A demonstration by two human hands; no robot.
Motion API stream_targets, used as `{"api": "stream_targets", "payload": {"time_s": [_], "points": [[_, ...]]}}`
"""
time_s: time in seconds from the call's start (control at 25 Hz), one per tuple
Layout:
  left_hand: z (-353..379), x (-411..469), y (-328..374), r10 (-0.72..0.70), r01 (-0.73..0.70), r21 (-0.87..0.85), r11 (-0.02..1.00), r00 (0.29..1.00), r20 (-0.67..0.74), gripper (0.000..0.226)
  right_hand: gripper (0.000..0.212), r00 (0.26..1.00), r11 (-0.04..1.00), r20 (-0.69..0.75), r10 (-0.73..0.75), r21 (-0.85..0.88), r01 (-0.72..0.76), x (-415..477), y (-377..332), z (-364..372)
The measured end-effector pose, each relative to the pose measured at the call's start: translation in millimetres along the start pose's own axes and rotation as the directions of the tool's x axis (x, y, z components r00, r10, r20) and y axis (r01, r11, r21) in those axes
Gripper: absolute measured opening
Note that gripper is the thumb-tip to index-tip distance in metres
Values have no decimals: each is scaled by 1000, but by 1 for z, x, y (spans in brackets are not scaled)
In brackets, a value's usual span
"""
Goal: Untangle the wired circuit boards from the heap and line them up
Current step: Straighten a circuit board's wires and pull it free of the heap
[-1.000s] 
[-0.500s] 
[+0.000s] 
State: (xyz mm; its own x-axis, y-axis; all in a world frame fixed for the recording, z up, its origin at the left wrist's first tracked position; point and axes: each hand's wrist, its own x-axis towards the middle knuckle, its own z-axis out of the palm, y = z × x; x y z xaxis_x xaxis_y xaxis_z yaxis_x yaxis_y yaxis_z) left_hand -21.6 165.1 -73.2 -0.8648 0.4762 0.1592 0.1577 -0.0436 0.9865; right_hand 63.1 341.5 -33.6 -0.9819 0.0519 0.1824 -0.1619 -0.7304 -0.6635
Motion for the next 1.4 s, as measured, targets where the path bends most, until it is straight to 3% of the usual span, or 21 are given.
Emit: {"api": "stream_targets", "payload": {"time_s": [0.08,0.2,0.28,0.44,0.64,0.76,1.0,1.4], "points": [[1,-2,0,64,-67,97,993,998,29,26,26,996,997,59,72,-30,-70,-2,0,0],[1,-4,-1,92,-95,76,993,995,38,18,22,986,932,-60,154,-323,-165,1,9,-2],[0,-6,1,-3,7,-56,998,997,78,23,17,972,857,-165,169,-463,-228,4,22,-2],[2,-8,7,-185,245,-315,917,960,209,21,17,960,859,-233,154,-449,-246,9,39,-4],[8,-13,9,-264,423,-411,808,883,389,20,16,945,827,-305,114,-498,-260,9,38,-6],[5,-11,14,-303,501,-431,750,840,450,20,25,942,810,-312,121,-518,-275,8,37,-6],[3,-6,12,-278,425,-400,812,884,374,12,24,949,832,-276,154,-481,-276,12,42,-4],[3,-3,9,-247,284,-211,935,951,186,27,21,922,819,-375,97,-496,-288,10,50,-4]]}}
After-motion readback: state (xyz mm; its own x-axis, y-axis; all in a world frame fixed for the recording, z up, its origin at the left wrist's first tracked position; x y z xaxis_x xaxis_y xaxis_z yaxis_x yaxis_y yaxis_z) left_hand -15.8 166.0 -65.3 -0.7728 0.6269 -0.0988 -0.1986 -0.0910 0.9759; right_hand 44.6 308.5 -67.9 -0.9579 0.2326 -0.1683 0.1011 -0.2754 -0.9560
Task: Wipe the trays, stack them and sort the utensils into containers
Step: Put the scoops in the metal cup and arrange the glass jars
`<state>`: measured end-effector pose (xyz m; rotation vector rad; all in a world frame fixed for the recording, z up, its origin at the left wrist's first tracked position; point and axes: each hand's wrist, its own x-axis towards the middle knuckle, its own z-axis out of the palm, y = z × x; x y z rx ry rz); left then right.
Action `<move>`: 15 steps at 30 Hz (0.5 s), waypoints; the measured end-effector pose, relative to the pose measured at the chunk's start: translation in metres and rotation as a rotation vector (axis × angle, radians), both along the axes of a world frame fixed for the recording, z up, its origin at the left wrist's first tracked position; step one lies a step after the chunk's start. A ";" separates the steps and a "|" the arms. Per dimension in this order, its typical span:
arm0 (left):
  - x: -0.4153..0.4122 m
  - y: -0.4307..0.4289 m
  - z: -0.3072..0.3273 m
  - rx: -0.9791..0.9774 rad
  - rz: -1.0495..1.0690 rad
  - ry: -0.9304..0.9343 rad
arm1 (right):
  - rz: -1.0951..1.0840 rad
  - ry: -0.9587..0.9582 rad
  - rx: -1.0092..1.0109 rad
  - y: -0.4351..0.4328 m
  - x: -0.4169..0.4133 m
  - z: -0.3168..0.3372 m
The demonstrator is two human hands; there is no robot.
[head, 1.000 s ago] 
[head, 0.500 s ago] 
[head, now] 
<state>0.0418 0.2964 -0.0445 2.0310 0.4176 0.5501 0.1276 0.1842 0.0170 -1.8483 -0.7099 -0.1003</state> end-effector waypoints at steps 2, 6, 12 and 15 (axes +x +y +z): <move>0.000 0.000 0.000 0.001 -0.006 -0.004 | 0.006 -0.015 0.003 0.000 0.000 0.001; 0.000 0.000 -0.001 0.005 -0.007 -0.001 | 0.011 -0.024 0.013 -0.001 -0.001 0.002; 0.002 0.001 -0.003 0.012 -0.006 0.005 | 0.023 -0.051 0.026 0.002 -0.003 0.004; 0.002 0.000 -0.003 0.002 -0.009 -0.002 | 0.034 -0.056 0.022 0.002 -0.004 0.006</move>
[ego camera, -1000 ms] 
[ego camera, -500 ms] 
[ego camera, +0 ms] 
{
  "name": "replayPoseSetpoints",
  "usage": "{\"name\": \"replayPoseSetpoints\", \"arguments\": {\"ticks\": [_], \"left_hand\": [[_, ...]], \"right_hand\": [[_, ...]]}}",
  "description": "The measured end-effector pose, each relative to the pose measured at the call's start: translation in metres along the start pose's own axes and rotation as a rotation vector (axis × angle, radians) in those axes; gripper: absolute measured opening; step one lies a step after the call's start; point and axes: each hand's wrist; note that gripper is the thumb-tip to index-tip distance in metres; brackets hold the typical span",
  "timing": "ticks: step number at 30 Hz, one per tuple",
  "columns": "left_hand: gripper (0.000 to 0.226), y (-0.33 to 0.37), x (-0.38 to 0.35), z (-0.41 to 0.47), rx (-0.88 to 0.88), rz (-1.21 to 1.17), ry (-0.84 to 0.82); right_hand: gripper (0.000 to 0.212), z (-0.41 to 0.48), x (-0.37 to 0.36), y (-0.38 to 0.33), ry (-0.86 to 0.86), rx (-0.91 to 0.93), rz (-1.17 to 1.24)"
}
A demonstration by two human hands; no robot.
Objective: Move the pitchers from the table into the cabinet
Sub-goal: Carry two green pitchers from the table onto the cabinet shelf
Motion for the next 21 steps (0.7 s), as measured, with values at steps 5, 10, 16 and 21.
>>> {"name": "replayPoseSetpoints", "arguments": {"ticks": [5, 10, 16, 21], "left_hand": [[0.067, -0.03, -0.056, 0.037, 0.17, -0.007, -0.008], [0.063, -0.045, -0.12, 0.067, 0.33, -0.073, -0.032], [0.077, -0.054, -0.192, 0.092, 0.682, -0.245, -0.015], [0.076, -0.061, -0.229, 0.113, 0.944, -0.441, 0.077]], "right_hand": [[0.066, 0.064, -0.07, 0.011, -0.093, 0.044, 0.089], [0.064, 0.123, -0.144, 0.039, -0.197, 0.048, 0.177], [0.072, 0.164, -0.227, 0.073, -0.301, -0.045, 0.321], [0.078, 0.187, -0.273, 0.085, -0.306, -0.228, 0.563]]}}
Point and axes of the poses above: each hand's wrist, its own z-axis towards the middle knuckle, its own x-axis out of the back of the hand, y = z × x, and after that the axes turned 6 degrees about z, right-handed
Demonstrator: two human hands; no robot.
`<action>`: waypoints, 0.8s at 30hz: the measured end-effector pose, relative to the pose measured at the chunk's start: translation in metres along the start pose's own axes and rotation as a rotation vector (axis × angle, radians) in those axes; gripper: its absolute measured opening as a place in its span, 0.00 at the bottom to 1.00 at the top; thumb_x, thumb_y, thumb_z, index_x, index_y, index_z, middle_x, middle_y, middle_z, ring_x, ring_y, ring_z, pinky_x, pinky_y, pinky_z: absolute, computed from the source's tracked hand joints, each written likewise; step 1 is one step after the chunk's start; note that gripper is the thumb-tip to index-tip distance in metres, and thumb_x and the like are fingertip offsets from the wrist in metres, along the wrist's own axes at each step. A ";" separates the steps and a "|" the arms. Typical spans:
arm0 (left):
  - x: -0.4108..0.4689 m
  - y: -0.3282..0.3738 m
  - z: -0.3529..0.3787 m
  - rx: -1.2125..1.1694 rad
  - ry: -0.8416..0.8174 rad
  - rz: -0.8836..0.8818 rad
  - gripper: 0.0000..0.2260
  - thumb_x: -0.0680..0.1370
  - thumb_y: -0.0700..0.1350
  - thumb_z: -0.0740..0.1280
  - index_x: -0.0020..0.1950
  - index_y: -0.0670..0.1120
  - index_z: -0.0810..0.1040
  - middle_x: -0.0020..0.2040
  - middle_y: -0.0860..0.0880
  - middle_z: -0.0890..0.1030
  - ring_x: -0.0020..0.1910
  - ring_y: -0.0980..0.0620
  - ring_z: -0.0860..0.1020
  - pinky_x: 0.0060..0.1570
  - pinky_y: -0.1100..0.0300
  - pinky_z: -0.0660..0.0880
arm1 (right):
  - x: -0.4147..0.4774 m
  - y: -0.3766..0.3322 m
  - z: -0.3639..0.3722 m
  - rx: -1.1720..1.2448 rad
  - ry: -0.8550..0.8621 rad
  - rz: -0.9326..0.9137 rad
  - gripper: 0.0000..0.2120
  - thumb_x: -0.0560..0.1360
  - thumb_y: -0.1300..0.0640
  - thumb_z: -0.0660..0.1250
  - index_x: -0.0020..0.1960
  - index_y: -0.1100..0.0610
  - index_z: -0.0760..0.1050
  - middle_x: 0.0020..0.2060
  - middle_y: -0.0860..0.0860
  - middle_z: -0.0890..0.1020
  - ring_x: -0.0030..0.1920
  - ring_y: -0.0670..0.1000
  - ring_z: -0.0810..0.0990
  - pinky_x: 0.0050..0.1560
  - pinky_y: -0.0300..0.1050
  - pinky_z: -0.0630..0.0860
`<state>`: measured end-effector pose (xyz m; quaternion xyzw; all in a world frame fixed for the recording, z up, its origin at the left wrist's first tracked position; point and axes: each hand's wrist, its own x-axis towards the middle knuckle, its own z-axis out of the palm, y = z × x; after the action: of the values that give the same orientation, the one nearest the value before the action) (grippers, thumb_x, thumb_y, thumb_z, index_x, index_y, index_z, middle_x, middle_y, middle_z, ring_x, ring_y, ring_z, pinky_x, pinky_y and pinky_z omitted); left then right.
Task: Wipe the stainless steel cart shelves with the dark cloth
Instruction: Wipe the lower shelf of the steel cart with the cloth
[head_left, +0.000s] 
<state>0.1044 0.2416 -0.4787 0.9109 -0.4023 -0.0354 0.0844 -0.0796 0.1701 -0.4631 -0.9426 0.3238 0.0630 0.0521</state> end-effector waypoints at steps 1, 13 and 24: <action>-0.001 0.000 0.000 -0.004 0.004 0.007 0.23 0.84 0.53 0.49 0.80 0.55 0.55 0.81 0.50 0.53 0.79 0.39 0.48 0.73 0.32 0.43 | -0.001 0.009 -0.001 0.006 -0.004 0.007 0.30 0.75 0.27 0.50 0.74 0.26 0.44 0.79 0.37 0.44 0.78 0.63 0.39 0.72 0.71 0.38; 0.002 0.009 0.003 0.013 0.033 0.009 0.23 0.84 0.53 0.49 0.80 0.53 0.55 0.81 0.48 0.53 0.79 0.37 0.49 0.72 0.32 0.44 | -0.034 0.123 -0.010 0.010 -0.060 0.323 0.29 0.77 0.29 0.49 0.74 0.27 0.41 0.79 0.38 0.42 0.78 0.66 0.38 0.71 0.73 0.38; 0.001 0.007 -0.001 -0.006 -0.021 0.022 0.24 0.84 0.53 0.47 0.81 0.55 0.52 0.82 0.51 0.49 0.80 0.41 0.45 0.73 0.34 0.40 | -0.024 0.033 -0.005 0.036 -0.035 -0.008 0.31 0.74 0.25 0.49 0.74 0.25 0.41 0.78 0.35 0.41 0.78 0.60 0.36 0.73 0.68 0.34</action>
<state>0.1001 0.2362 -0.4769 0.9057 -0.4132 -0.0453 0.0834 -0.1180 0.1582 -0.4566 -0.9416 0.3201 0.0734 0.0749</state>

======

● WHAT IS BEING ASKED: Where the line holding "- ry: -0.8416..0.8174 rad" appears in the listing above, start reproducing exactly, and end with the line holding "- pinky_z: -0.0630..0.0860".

● YOUR SOLUTION:
  - ry: -0.8416..0.8174 rad
  - rz: -0.8836..0.8818 rad
  - gripper: 0.0000..0.2260
  - thumb_x: -0.0680..0.1370
  - thumb_y: -0.0700..0.1350
  - thumb_z: -0.0740..0.1280
  - index_x: -0.0020..0.1950
  - index_y: -0.0670..0.1120
  - index_z: -0.0810..0.1040
  - middle_x: -0.0020..0.2040
  - middle_y: -0.0860..0.0880
  - middle_z: -0.0890..0.1030
  - ring_x: -0.0020..0.1910
  - ring_y: -0.0980..0.0620
  - ring_z: -0.0860..0.1020
  - pinky_x: 0.0060..0.1570
  - pinky_y: -0.1100..0.0300
  - pinky_z: -0.0660..0.0880
arm1 (right):
  - x: -0.4147..0.4774 m
  - y: -0.3766..0.3322 m
  - z: -0.3639..0.3722 m
  - rx: -1.1720..1.2448 rad
  - ry: -0.8550..0.8621 rad
  - rz: -0.9326..0.9137 rad
  - gripper: 0.0000..0.2120
  - thumb_x: -0.0560..0.1360
  - thumb_y: -0.1300..0.0640
  - thumb_z: -0.0660..0.1250
  - index_x: -0.0020..0.1960
  - index_y: -0.1100..0.0610
  - index_z: -0.0760..0.1050
  - middle_x: 0.0020..0.2060
  - middle_y: -0.0860..0.0860
  - middle_z: -0.0890..0.1020
  - ring_x: -0.0030..0.1920
  - ring_y: -0.0670..0.1000
  - ring_z: -0.0810..0.0990
  - pinky_x: 0.0050..0.1560
  - pinky_y: -0.0300..0.1050
  - pinky_z: -0.0630..0.0860

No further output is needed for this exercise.